Suno is an AI tool for creating your own music based on a prompt. The CEO, Mikey Shulman, said, “It’s not really enjoyable to make music now… It takes a lot of time, it takes a lot of practice, and you need to get really good at an instrument or really good at a piece of production software. I think the majority of people don’t enjoy the majority of the time they spend making music.”
As someone who has spent countless hours on music production software to practice my craft and keep getting better at it, I would say that I enjoy making music. Don’t get me wrong, it can be stressful, but an AI prompt could never match exactly what I hear when I’m producing music. There are so many different pieces of a digital audio workstation, also called a DAW. Some popular DAWs include Ableton, Logic Pro, FL Studio and even BandLab, which is free. Dissecting the pieces of these DAWs is what makes music fun. I enjoy finding new plugins to change the sound or to add effects that I can control myself.
CONCLUSION:
What’s most important for us is not for Fisher students, or anyone else, to suddenly turn on a dime in their viewpoints on AI; it’s that we simply want you all to think. Think about what we are OK with. Think about how this may affect your loved ones and your future loved ones. Think about how it may affect you.

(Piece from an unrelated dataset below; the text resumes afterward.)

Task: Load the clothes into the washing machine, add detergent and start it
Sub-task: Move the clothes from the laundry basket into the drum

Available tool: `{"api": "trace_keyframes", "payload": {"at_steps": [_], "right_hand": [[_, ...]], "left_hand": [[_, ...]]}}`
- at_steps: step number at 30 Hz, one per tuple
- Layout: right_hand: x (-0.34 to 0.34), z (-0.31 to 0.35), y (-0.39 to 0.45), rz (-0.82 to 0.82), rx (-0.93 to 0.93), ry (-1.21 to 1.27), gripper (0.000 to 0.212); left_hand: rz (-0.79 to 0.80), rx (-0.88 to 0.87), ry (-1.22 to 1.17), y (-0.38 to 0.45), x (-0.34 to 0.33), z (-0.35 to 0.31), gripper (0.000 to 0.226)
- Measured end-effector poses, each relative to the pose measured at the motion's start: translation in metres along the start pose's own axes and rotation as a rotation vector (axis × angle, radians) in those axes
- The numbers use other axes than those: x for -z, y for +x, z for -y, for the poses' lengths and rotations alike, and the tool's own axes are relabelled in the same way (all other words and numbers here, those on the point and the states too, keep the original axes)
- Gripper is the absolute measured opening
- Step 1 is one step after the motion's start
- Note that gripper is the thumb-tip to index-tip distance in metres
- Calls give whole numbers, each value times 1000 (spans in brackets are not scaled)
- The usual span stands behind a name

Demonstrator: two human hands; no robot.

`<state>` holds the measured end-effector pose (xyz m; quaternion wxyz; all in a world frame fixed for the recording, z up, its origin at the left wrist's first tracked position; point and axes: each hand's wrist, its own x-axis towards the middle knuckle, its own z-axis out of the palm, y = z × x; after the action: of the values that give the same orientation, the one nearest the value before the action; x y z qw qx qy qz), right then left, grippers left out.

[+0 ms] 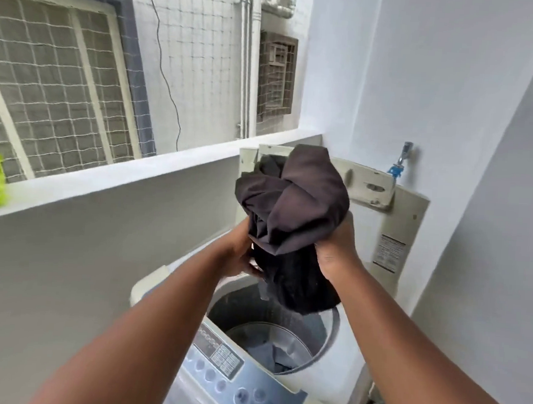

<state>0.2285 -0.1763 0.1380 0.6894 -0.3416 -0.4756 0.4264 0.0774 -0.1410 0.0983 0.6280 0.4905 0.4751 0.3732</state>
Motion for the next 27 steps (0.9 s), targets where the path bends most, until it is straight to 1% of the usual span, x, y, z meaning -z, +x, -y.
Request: {"api": "trace_keyframes", "payload": {"at_steps": [1, 2, 4, 5, 7, 9, 11, 14, 17, 20, 22, 23, 24, 25, 26, 27], "right_hand": [[-8, -6, 5, 37, 6, -37, 30], [-14, -12, 10, 62, 4, -69, 29], [-20, -34, 22, 84, -12, -109, 27], [-21, -46, 28, 84, -29, -107, 26], [-19, -69, 41, 74, -97, -76, 27], [-14, -94, 53, 65, -185, -53, 30], [-6, -119, 63, 44, -265, -94, 34], [6, -154, 70, 28, -355, -147, 37], [19, -182, 73, 77, -376, -286, 32], [30, -208, 74, 119, -431, -389, 24], [39, -225, 74, 104, -501, -433, 26], [44, -235, 73, 112, -526, -505, 25], [50, -246, 72, 126, -539, -613, 18], [54, -256, 71, 125, -564, -688, 7], [59, -264, 70, 124, -614, -747, 5], [63, -270, 70, 141, -667, -804, 15]], "left_hand": [[1, 7, -75, 9, 12, 4, 44], [-2, 0, -136, 14, 20, 7, 44], [-33, -14, -177, 27, 34, 14, 34], [-55, -7, -173, 34, 38, 15, 34], [-115, 18, -146, 49, 45, 21, 38], [-180, 50, -133, 73, 52, 34, 36], [-224, 94, -103, 93, 56, 47, 31], [-253, 97, -2, 118, 62, 67, 18], [-297, 126, 49, 141, 69, 88, 22], [-283, 216, 115, 164, 76, 114, 22], [-219, 297, 233, 180, 81, 127, 24], [-143, 360, 305, 190, 83, 134, 26], [-48, 438, 375, 198, 84, 138, 28], [64, 523, 446, 206, 86, 144, 27], [171, 605, 510, 215, 87, 150, 24], [246, 687, 562, 223, 87, 157, 21]]}}
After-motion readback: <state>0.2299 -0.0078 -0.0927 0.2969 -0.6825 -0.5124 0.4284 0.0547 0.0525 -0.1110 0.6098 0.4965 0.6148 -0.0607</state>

Dr. Flood made clear that her concern is not simply that students are using AI, but how they are using it. She said it is “disheartening to see students outsource their learning to a machine,” especially when students are capable of producing stronger and more thoughtful work on their own. Her perspective helped us see that, as Fisher students, this issue pertains to learning, judgment and what we may lose when we rely on AI too heavily.
Take charge of your life, and be proud of your own capabilities. The more research we do on this topic, and every other topic that populates our social media feeds day after day, the more we understand it. To loosely paraphrase Christopher Nolan’s writing in “Oppenheimer:” We won’t fear it until we understand it. And we won’t understand it until we use it.